Data shown:

────────────────

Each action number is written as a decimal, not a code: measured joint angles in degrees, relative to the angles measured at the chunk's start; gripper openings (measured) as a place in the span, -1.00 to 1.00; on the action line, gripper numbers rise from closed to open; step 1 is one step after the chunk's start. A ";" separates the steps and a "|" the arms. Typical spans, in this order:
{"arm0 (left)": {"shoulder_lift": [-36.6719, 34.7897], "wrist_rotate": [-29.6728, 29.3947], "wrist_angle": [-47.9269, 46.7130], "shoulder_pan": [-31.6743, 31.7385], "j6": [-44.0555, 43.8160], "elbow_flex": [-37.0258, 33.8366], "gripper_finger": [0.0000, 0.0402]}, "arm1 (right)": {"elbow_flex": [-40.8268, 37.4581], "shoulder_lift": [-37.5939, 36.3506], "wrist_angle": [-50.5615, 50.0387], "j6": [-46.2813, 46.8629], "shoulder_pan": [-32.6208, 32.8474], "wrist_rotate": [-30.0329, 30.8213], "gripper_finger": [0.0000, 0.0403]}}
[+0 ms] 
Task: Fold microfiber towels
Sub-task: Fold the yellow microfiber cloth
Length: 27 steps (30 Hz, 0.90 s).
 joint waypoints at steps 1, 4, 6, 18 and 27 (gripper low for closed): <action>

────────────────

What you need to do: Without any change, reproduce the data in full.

Solution:
Each action number is written as a decimal, not a code: measured joint angles in degrees, relative to the angles measured at the chunk's start; gripper openings (measured) as a place in the span, -1.00 to 1.00; on the action line, gripper numbers rise from closed to open; step 1 is one step after the chunk's start. A ";" separates the steps and a "|" the arms. Typical spans, in this order:
{"arm0 (left)": {"shoulder_lift": [-36.6719, 34.7897], "wrist_rotate": [-29.6728, 29.3947], "wrist_angle": [-47.9269, 46.7130], "shoulder_pan": [-31.6743, 31.7385], "j6": [-44.0555, 43.8160], "elbow_flex": [-37.0258, 33.8366], "gripper_finger": [0.0000, 0.0402]}, "arm1 (right)": {"elbow_flex": [-40.8268, 37.4581], "shoulder_lift": [-37.5939, 36.3506], "wrist_angle": [-50.5615, 50.0387], "j6": [-46.2813, 46.8629], "shoulder_pan": [-32.6208, 32.8474], "wrist_rotate": [-30.0329, 30.8213], "gripper_finger": [0.0000, 0.0403]}}
[+0 ms] 
Task: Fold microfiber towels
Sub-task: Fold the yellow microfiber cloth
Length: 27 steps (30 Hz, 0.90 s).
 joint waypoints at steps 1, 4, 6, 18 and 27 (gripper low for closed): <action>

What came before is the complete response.